◆ **Problem details**:
Below are records; copy every line in them that holds the word "need".

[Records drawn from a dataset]

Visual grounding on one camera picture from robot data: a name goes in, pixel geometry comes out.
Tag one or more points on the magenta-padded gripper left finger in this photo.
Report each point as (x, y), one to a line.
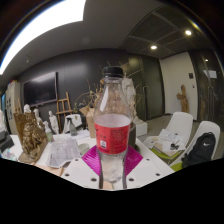
(78, 171)

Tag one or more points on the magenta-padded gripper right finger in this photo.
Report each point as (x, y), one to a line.
(146, 170)

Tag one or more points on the clear red-labelled drink bottle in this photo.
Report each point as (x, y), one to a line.
(111, 133)

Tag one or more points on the small white jar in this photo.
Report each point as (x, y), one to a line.
(84, 149)

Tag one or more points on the open printed magazine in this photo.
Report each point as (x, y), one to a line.
(63, 151)

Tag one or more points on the stack of papers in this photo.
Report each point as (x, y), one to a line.
(166, 143)

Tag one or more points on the white plinth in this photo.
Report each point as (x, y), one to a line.
(140, 128)

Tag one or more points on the grey spray bottle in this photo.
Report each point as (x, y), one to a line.
(73, 128)

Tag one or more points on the white bottle with green label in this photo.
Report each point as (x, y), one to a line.
(49, 135)

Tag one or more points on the plain white chair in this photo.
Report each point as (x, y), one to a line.
(78, 120)

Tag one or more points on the cardboard box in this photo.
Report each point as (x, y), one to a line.
(89, 121)

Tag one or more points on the white plaster figurine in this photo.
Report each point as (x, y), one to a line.
(37, 116)
(53, 121)

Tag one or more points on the black backpack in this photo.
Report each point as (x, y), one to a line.
(200, 150)

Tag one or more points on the golden relief sculpture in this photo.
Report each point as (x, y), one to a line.
(31, 138)

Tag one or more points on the white chair with green cushion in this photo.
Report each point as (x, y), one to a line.
(208, 126)
(181, 121)

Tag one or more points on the wooden easel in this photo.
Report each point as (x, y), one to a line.
(63, 111)

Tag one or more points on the black box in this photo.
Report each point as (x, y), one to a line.
(6, 142)

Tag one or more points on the tall white plaster statue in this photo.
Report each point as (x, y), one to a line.
(131, 93)

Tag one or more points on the wooden figure sculpture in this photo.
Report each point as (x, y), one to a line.
(182, 98)

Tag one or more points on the white plaster bust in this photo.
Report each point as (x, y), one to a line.
(27, 108)

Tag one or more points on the white cabinet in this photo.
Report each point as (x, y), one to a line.
(12, 106)

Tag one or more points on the round ceiling light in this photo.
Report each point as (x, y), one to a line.
(153, 47)
(188, 32)

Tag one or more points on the long ceiling strip light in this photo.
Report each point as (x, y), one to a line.
(43, 23)

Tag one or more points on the dark wall screen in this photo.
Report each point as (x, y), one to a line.
(40, 89)

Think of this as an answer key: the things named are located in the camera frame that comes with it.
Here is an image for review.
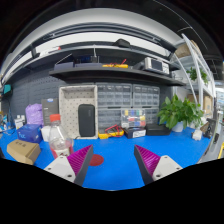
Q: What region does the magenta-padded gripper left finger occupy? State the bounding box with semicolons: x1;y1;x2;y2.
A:
43;144;95;187

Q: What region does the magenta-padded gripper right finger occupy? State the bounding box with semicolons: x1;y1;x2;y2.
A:
133;144;184;186

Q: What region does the clear red-capped drink bottle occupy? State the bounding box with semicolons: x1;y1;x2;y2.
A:
48;113;75;159

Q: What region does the white carton box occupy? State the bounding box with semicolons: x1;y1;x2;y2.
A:
40;125;53;143

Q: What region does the flat black box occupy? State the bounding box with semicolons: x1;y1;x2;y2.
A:
145;123;172;136

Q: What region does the flat round red coaster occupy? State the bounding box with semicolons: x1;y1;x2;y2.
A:
89;153;105;167

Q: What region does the brown cardboard box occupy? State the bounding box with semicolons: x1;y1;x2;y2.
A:
6;138;42;166

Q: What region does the black box with white label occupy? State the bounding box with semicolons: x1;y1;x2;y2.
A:
123;127;147;139

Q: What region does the blue carton box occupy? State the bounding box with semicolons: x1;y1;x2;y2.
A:
16;123;43;144

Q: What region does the black rounded speaker case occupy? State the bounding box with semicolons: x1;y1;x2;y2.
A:
77;104;96;138

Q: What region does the green potted plant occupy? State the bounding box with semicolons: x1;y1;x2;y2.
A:
156;94;205;133

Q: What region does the clear box of coloured parts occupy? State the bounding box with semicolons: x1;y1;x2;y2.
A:
120;108;147;129

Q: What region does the beige perforated storage bin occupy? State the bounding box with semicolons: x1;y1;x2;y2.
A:
58;84;99;140

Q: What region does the purple plastic bag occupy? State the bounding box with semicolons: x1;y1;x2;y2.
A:
25;103;45;127

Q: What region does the yellow multimeter with red leads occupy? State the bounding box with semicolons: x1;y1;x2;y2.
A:
98;124;125;140

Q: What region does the grey large-drawer parts cabinet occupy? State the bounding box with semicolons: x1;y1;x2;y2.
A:
96;107;160;131

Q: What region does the grey small-drawer parts cabinet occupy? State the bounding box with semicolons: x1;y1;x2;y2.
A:
96;82;134;109
132;84;161;109

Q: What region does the black wall shelf unit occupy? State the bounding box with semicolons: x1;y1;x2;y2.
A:
1;36;186;88

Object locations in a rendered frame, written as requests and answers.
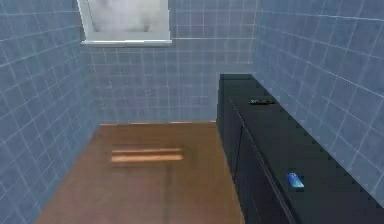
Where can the white framed window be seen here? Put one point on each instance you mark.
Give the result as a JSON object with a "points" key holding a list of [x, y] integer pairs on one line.
{"points": [[126, 20]]}

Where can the blue credit card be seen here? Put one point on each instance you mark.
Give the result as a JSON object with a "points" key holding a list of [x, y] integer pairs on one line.
{"points": [[295, 181]]}

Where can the black long cabinet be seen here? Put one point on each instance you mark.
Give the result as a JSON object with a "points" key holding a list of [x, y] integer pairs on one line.
{"points": [[266, 146]]}

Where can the dark flat remote control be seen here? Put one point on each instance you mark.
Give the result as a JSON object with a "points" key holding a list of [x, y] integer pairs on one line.
{"points": [[262, 101]]}

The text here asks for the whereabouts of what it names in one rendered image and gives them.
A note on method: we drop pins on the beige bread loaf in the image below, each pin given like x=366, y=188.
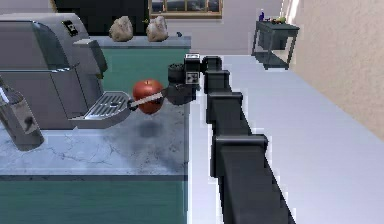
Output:
x=121, y=29
x=157, y=29

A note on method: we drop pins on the blue bottle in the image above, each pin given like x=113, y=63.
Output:
x=261, y=15

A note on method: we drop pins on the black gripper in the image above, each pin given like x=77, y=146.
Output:
x=180, y=90

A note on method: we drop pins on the green fruit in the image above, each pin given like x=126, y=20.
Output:
x=280, y=20

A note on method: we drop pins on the small dark blue object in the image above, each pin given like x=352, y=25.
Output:
x=179, y=34

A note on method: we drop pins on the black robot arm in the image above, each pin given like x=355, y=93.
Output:
x=240, y=166

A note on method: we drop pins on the green kitchen counter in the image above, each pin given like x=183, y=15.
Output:
x=100, y=150

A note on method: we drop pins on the dark grey side table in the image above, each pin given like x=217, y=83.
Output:
x=274, y=43

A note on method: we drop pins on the red apple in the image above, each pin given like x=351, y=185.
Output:
x=148, y=95

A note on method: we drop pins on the wooden framed window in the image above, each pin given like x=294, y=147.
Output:
x=185, y=7

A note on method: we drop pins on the grey coffee machine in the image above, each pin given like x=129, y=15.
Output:
x=50, y=66

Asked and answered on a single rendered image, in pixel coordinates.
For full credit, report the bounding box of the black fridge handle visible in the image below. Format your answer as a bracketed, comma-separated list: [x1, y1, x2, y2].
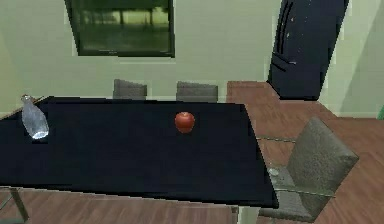
[275, 0, 290, 54]
[280, 1, 295, 55]

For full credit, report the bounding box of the dark framed window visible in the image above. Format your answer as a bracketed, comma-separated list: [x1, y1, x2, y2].
[64, 0, 176, 58]

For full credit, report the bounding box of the black fridge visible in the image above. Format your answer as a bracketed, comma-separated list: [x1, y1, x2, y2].
[267, 0, 350, 101]

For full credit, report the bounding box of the clear glass bottle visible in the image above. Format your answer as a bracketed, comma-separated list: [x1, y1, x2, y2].
[20, 94, 50, 140]

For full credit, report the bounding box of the black dining table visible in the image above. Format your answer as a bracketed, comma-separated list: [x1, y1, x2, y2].
[0, 96, 280, 224]

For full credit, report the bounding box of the red apple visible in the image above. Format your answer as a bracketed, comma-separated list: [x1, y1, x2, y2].
[174, 111, 196, 134]

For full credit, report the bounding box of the grey upholstered chair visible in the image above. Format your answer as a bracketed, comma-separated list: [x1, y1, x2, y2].
[175, 80, 219, 103]
[112, 78, 148, 100]
[257, 116, 360, 224]

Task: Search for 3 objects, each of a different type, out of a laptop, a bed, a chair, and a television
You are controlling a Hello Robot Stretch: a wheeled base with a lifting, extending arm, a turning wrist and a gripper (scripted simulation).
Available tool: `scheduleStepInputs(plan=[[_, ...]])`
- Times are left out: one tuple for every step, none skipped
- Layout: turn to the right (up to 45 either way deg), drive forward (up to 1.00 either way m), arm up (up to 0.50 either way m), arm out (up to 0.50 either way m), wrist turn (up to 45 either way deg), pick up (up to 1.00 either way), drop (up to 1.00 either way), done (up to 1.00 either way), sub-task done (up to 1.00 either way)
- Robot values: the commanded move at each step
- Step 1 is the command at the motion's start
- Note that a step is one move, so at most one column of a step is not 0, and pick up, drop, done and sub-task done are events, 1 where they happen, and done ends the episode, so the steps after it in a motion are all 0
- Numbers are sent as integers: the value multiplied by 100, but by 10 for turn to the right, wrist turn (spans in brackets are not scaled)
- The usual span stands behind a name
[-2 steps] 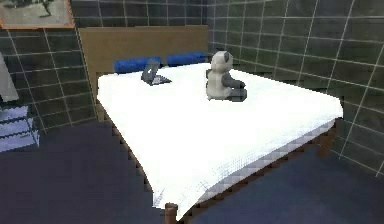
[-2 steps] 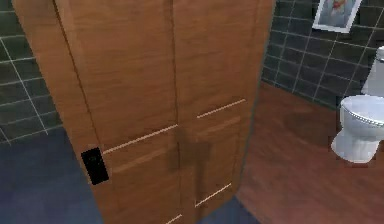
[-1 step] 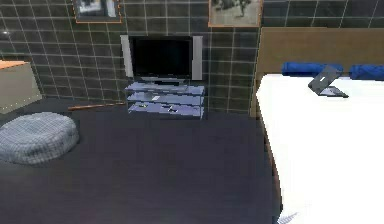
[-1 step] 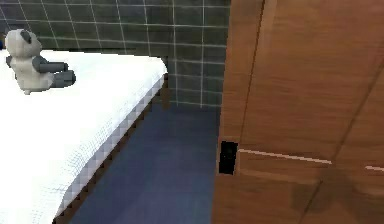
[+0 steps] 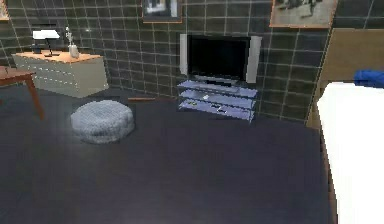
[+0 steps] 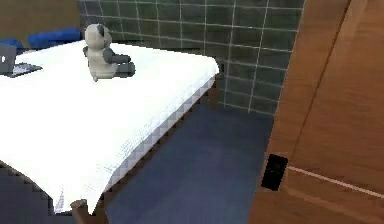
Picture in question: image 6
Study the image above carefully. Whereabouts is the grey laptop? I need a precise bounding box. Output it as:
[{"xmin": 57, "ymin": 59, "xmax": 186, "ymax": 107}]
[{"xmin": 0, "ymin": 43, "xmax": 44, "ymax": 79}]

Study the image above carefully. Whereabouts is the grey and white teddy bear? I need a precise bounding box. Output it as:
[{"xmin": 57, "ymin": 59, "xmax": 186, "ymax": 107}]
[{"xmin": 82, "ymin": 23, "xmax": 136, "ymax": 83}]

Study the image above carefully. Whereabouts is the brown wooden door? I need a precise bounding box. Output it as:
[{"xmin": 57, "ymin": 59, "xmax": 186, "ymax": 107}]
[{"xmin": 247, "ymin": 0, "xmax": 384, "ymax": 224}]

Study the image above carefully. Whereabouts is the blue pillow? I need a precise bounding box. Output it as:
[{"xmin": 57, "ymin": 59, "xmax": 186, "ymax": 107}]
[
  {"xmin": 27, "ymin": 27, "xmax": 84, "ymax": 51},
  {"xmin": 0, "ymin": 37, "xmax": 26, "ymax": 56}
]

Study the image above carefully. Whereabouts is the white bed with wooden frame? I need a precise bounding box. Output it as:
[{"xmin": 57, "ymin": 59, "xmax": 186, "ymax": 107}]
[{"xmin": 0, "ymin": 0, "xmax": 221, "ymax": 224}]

◆ **Result of this task**:
Study the image above carefully. Whereabouts is the grey laptop? I need a precise bounding box. Output it as:
Study the image above carefully. Whereabouts is the grey and white teddy bear? I need a precise bounding box. Output it as:
Study the image above carefully. Whereabouts is the brown wooden door? I need a precise bounding box. Output it as:
Study the image above carefully. Whereabouts is the blue pillow? I need a precise bounding box. Output it as:
Study the image above carefully. Whereabouts is the white bed with wooden frame? I need a precise bounding box. Output it as:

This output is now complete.